А ведь один удар ребром ладони по горлу — и покойник. Да ведь найдут, вот в чем беда. Вру, не найдут, на хрен он ментам сдался, прижучат первого же попавшегося бомжару, и дело с концом. А кому потом товар сдавать будешь?..
— До тридцати семи лет я вообще не знал, что такое головная боль, хоть с похмелья, хоть на ринге, — душевно жалуюсь я, строя отношения.
Барсук запускает руку в ларь, заменяющий ему письменный стол, и достает голубоватый пластиковый флакон 0,7 «Help» — стекломоя. Цена его полтинник, и от него два месяца назад загнулся Узеня.
— Вот спасибо, — говорю я. Это изопропилен, технический спирт, сто грамм — а следующую сотку уже пьешь нектара в райских кущах. — И дуста на закуску, да?
— Че рыло-то воротишь, — бурчит он. — Люди берут, не жалуются.
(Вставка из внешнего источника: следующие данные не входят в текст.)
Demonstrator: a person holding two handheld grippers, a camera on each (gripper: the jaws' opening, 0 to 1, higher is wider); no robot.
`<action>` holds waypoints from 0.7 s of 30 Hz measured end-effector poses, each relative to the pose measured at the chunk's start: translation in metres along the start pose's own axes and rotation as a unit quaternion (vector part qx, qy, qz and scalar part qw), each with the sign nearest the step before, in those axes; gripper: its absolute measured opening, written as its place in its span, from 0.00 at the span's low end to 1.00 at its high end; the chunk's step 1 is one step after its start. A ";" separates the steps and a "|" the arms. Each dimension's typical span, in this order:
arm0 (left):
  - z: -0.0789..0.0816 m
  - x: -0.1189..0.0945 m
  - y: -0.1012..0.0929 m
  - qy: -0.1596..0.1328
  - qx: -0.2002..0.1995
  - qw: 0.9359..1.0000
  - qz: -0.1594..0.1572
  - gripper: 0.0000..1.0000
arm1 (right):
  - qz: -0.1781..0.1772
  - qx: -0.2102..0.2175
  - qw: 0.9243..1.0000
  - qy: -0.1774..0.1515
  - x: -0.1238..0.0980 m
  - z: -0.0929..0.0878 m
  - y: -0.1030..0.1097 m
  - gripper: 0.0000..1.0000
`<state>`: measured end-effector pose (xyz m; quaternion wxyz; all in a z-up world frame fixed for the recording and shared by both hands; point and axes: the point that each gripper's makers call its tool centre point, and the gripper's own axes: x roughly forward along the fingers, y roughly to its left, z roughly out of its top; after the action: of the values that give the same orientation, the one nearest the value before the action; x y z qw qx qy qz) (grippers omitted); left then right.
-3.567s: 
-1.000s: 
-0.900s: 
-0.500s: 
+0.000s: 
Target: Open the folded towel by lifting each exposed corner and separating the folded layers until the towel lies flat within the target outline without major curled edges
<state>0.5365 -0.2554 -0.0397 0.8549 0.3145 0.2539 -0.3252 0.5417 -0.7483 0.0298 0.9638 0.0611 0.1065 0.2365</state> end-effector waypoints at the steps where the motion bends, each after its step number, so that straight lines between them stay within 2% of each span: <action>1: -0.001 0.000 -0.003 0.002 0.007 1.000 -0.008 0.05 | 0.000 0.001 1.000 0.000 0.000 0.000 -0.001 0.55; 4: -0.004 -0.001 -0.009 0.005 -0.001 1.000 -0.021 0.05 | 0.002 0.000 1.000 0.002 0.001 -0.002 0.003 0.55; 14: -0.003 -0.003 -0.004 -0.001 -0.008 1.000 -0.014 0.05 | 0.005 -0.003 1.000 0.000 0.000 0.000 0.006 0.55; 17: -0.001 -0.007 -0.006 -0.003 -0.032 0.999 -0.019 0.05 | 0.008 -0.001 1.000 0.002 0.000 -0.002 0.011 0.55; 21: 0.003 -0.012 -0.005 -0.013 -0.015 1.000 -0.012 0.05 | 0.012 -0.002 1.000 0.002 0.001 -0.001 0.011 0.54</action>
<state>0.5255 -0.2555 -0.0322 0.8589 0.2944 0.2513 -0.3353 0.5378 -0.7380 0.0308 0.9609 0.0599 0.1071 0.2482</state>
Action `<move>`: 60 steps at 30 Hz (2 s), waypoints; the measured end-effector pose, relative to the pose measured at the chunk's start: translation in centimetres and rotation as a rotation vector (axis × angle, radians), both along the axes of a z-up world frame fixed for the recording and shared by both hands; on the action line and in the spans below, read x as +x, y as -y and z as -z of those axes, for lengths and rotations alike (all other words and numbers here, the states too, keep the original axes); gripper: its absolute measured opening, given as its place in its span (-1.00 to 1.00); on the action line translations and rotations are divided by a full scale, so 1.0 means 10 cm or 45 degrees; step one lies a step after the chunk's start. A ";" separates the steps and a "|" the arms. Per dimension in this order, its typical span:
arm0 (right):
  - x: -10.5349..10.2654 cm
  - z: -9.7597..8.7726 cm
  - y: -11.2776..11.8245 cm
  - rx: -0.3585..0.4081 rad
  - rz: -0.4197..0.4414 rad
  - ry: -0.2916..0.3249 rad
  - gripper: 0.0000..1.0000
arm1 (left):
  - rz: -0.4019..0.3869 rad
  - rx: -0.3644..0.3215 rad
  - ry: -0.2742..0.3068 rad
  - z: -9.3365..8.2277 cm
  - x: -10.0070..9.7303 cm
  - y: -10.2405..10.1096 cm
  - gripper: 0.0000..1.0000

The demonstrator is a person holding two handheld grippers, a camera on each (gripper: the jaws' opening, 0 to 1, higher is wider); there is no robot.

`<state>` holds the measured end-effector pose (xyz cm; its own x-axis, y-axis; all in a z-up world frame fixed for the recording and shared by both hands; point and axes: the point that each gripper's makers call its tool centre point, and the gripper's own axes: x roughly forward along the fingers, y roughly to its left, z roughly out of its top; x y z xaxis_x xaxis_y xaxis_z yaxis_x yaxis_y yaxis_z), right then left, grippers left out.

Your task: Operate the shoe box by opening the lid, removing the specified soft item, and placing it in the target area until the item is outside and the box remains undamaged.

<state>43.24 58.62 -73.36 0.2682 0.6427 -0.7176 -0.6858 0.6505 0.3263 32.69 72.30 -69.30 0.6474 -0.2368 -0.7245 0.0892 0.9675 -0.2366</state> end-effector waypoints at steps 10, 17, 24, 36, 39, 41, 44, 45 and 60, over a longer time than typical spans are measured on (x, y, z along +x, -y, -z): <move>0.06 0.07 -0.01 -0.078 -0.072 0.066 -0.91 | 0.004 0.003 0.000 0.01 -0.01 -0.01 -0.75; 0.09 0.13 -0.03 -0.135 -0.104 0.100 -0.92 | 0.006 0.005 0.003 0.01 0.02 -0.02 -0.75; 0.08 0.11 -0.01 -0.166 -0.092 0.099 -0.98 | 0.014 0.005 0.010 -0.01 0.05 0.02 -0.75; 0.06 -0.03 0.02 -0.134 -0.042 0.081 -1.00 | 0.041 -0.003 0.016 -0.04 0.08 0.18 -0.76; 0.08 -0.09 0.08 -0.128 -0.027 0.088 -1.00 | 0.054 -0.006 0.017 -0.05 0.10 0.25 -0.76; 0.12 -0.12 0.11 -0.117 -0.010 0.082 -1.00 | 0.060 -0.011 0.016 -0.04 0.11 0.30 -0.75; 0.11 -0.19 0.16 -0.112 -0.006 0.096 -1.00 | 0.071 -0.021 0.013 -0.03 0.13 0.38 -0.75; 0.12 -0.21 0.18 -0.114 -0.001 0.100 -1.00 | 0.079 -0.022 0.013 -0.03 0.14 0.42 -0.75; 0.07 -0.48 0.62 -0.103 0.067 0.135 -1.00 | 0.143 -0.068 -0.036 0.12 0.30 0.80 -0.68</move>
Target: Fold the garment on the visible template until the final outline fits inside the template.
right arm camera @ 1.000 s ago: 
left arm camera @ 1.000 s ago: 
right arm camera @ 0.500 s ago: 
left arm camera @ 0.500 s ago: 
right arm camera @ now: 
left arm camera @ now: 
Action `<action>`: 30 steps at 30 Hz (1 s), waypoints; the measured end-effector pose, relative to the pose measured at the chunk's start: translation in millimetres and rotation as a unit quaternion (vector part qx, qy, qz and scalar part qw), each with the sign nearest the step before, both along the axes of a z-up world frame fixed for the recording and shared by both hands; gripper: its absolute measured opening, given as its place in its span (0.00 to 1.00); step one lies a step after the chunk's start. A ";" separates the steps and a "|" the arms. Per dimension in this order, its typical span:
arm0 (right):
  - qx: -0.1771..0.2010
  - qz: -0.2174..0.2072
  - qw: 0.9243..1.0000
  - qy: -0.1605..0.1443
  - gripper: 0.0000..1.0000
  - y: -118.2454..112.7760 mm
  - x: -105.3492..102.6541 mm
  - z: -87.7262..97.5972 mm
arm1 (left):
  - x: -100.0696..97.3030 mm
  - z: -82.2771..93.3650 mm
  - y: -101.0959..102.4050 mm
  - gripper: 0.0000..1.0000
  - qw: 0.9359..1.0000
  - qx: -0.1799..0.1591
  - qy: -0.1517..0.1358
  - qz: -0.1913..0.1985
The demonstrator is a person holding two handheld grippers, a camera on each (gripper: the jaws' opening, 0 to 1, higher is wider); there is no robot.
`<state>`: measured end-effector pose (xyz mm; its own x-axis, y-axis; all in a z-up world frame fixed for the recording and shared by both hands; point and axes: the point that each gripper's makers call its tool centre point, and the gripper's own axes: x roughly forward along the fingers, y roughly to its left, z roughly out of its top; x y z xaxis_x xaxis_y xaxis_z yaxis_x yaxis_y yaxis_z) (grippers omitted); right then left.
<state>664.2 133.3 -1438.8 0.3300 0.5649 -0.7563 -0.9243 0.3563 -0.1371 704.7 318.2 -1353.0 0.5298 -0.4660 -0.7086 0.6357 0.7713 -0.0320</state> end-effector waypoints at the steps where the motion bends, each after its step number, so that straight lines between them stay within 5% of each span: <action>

— А ты часто слышал, чтоб покойники жаловались?
— Так а че те надо? — кривится он, но убирает свой яд и ставит на ларь розовый лось он. Экономный парень. Девяносто пять грамм — по сорок пять рублей за флакон, если место знать.
Я забираю флакон и обратно одну рубашку.
— Куда потащил?
— Один флакон — одна рубашка. Два флакона — две рубашки.
— Нет у меня больше розового! Зайди завтра — отдам.
— Ты — отдашь?! Рубашечка, кстати, — чистый хлопок, смотри.
— Ну нету, честно говорю.
— Давай чего есть!
Барсук правильно прикидывает силы и расклад и добавляет флакон «Ландыша» — восемьдесят пять грамм, цена та же, кпд тот же: семидесятиградусный нормальный спирт. В аптеке это все в полтора раза дороже. Если есть. Если пустят. Если дадут…
Жизнь прекрасна
Время к двенадцати. Солнышко вышло и греет. Бабье лето, тепло. Стена нагрелась, и сидеть, прислонившись спиной к теплым кирпичам, приятно. Кусты закрывают до окон первого этажа, листья еще не все облетели, и я здесь отдыхаю в собственном саду. Недалеко воробьи чирикают, на детской площадке мелкие галдят, из форточки вверху справа борщом тянет. Мысленно я ставлю Богу свечку: вот и еще день жизни. Когда быть лучше, чем не быть — чего еще надо?